The first step is going to be creating a file system in the pool to hold the VMs, This is hidden in the button with 3 vertical dots on the pool and select Add Dataset.
Well need to give it a name (ovh-vm01) and set Sync to disabled as otherwise the NFS performance is awful. Then we will share this filesystem over NFS under Sharing > Unix Shares (NFS) > Add. In the Paths section, we navigate our new file system so we get a path like: /mnt/ovh-nfs01/ovh-vm01. If we want to push the security up a notch, you can set the Authorised Hosts to the IP address that we gave to the ESXi VMkernel interface in the Storage subnet in the Advanced Options. This will offer the option to enable the NFS Service.

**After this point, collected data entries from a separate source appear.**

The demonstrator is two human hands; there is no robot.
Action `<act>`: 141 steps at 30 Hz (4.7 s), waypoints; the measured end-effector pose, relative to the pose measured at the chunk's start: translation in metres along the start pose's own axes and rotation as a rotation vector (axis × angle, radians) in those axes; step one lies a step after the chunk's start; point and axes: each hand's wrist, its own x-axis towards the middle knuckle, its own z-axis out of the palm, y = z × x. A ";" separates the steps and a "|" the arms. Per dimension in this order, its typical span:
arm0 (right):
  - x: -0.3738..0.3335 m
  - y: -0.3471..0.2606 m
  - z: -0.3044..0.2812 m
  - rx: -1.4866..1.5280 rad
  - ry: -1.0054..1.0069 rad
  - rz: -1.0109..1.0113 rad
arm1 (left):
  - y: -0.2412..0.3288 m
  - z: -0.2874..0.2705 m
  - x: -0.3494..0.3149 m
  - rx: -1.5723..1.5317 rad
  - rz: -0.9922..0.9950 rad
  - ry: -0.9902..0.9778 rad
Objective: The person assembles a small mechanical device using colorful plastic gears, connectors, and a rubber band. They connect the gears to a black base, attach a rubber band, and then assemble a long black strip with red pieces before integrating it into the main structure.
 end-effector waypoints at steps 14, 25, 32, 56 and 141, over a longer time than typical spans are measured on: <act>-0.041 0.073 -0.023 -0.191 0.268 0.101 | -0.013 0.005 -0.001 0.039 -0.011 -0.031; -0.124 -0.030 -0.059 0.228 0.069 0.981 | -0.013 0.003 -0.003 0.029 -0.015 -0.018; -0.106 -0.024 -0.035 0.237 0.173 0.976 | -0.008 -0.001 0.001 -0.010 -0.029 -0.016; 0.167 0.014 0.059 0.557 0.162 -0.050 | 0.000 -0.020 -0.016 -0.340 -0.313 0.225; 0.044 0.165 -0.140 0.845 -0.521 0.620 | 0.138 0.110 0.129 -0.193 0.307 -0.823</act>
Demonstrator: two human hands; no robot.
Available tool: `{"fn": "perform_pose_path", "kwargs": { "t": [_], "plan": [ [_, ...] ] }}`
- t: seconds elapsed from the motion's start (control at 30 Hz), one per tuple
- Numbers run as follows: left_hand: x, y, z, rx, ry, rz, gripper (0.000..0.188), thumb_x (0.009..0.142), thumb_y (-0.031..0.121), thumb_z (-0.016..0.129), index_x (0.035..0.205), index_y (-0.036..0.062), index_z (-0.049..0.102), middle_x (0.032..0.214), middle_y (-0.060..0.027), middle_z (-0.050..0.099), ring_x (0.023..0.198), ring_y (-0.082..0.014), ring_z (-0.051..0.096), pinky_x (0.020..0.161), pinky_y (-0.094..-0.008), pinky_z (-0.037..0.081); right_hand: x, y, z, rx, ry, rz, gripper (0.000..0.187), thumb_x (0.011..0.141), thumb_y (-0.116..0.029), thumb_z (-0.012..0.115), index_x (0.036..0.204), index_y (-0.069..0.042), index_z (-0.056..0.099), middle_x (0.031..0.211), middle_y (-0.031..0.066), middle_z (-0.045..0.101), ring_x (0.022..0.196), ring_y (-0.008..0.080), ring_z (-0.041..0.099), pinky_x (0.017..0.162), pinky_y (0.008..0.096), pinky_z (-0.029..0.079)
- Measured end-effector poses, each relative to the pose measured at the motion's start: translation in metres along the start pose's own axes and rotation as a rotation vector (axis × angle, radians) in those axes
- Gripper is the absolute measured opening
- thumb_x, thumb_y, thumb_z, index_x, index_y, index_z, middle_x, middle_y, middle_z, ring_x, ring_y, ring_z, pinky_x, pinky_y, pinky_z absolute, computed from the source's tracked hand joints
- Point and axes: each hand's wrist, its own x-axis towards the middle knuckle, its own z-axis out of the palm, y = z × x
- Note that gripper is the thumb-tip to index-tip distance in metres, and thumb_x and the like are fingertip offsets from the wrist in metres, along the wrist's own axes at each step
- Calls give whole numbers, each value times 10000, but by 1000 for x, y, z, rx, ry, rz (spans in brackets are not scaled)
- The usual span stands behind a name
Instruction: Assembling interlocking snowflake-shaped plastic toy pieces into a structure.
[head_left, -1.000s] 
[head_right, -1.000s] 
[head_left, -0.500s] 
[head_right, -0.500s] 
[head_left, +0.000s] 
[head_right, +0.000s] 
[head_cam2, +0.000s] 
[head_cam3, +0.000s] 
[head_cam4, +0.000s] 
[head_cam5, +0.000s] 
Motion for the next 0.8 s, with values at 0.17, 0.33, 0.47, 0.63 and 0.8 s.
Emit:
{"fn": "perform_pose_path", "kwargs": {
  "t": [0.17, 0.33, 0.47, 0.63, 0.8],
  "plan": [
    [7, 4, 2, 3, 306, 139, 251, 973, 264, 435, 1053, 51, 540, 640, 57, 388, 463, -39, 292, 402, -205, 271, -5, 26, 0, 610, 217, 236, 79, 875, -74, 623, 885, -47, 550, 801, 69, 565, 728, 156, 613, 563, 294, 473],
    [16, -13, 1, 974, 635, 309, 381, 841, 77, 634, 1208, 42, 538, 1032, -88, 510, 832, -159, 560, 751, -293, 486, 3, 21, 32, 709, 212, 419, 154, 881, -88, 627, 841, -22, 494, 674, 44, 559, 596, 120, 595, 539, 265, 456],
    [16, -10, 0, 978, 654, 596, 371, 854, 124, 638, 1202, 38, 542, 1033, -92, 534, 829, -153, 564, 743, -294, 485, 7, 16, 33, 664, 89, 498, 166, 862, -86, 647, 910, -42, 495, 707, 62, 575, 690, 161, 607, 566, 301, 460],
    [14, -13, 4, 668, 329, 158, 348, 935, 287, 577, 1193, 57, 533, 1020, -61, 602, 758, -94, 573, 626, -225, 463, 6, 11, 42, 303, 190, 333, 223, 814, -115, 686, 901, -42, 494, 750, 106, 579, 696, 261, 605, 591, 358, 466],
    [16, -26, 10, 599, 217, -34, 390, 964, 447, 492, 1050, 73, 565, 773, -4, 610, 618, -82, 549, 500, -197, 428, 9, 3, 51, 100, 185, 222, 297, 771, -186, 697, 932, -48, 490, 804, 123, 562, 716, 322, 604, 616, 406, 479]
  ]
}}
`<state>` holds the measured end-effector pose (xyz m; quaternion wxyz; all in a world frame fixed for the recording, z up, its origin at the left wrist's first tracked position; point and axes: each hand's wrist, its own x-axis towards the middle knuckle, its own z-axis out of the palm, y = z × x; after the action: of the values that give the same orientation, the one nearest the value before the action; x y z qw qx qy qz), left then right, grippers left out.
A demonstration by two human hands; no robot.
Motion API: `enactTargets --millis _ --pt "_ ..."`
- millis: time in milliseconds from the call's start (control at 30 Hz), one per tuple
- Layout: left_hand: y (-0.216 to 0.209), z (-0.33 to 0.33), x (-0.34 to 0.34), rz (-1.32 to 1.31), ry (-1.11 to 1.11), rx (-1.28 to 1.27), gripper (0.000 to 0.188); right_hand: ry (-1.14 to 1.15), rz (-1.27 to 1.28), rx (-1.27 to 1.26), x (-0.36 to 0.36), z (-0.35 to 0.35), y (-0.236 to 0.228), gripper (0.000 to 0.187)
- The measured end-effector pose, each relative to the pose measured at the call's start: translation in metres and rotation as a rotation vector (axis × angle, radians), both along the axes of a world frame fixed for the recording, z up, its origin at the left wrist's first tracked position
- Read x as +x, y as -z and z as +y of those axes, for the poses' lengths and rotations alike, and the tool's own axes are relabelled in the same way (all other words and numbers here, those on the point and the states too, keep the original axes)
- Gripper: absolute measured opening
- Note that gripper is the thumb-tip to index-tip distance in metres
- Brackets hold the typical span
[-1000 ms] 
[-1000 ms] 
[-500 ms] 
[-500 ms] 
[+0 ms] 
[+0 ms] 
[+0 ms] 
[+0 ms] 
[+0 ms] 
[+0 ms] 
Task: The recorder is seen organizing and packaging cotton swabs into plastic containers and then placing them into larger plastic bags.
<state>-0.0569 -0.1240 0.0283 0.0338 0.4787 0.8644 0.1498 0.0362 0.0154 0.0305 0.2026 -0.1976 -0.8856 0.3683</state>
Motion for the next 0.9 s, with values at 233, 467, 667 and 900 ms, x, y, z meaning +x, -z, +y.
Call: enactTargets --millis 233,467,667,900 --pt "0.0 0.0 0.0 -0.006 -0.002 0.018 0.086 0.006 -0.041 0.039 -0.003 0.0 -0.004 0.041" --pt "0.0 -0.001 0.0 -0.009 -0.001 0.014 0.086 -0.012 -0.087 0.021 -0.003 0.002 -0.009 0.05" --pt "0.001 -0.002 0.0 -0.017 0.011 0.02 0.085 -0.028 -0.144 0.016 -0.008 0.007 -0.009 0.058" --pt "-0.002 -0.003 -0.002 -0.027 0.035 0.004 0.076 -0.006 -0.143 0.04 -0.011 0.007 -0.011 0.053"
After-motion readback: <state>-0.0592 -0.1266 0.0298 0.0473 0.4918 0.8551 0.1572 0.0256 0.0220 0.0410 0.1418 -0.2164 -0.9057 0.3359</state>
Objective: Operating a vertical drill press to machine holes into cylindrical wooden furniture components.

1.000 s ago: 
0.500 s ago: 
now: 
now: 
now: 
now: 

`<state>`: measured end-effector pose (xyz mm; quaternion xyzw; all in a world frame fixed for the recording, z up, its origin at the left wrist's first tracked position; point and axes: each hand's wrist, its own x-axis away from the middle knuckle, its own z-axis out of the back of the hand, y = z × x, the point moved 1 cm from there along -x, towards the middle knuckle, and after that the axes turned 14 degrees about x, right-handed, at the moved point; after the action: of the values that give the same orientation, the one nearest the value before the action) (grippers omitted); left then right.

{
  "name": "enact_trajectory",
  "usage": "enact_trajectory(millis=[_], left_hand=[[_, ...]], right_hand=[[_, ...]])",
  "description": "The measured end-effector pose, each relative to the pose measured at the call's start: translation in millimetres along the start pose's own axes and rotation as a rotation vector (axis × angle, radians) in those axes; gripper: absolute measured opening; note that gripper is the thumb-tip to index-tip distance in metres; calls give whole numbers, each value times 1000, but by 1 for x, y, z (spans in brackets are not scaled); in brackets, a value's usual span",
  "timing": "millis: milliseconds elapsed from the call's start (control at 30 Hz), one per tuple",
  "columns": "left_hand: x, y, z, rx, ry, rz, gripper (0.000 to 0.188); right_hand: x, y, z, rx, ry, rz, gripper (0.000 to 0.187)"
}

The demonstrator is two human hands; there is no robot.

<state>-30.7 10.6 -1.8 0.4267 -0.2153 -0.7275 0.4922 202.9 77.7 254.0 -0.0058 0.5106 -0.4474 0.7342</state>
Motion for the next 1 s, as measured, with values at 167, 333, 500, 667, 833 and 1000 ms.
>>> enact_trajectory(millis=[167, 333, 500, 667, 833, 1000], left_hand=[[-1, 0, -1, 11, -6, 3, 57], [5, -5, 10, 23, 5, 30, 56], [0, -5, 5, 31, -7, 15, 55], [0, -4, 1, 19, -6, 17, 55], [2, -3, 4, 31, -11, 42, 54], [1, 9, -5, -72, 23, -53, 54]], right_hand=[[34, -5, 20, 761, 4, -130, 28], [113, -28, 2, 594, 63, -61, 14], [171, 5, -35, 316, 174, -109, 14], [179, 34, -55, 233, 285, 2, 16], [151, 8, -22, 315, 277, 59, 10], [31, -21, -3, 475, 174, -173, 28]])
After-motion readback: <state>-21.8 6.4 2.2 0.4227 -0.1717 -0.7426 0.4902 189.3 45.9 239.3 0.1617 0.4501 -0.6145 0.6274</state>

We also need to update the permissions to allow the ESXi root connection to work properly. I tend to just open the shell and use chmod:
`chmod -R a+rwx /mnt/ovh-nfs01/ovh-vm01
Back to the ESXi, we’re going to mount the NFS datastore under Storage > Datastore > New Datastore.
Mount NFS Datastore
NFS server: IP address of the TrueNAS server on the storage subnet
NFS share: the full path of the filesystem, starting with /mnt (/mnt/ovh-nfs01/ovh-vm01)
NFS version: 3 will do fine
Note: In the “I’m completely baffled” category, this fails for no apparent reason on the machine I’m using at the moment. None of the usual troubleshooting suspects for NFS issues seem to be in play. If this happens you should be able to fall back on the ESXi command-line with:
esxcli storage nfs add --host=192.168.100.2 --share=/mnt/ovh-nfs01/ovh-vm01 --volume-name=ovh-vm01
Which works fine. 🤷♂️
In my case, I already have another TrueNAS server at the office, so I’m going to replicate the ovh-vm01 filesystem over to it on an hourly basis. On the TrueNAS VM this is configured under Tasks > Replication Tasks > Add.
There’s a lot to fill in here to get this working. On the left side, we select Source Location > On this System and unroll the folder and select ovh-vm01.
On the right, the destination is On a Different System and we create a new SSH Connection. We can use the Semi-automatic option if the destination is another TrueNAS Core system, with the URL for the other machine, the root account and password, and then generating a private key pair for the session. For internal replication I tend to disable the Cipher since this is internal traffic only.
Note: If you have configured MFA on the destination machine you will have to disable it temporarily to create the initial connection. You can reenable it afterwards.
For the destination path, I pick a pool and then add “/ovh-vm01” to the end to create a new filesystem to hold the copy. Then it’s about choosing a schedule (I use hourly) and a retention rule on the destination. I’ve got a lot more space at the office so I bump this up to four weeks. By default the local retention is 2 weeks and can be modified in the automatically created Periodic Snapshot Tasks.
So now even if the datacenter burns down you have an up to date copy of your VMs that you can quickly put into production locally or upload to another datacenter or service provider.